Which lines below contain the word "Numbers"? Copy each one.
#####
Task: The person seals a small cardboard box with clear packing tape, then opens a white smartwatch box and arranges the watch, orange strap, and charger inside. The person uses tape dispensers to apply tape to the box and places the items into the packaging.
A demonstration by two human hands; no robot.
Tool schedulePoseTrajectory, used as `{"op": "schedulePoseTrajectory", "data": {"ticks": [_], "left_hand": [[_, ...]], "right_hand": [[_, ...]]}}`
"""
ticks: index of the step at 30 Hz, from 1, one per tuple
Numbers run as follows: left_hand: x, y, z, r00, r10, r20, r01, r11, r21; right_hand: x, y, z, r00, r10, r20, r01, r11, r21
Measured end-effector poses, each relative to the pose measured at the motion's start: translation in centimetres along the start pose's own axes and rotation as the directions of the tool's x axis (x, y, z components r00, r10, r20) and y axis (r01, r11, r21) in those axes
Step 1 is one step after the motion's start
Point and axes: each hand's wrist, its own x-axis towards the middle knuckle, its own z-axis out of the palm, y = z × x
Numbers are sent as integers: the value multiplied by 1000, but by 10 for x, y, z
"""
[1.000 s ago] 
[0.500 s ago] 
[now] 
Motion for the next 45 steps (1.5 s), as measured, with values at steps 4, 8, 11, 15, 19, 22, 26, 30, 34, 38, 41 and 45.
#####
> **ANSWER SPACE**
Numbers run as follows: left_hand: x, y, z, r00, r10, r20, r01, r11, r21; right_hand: x, y, z, r00, r10, r20, r01, r11, r21
Numbers are sent as integers: the value multiplied by 1000, but by 10 for x, y, z

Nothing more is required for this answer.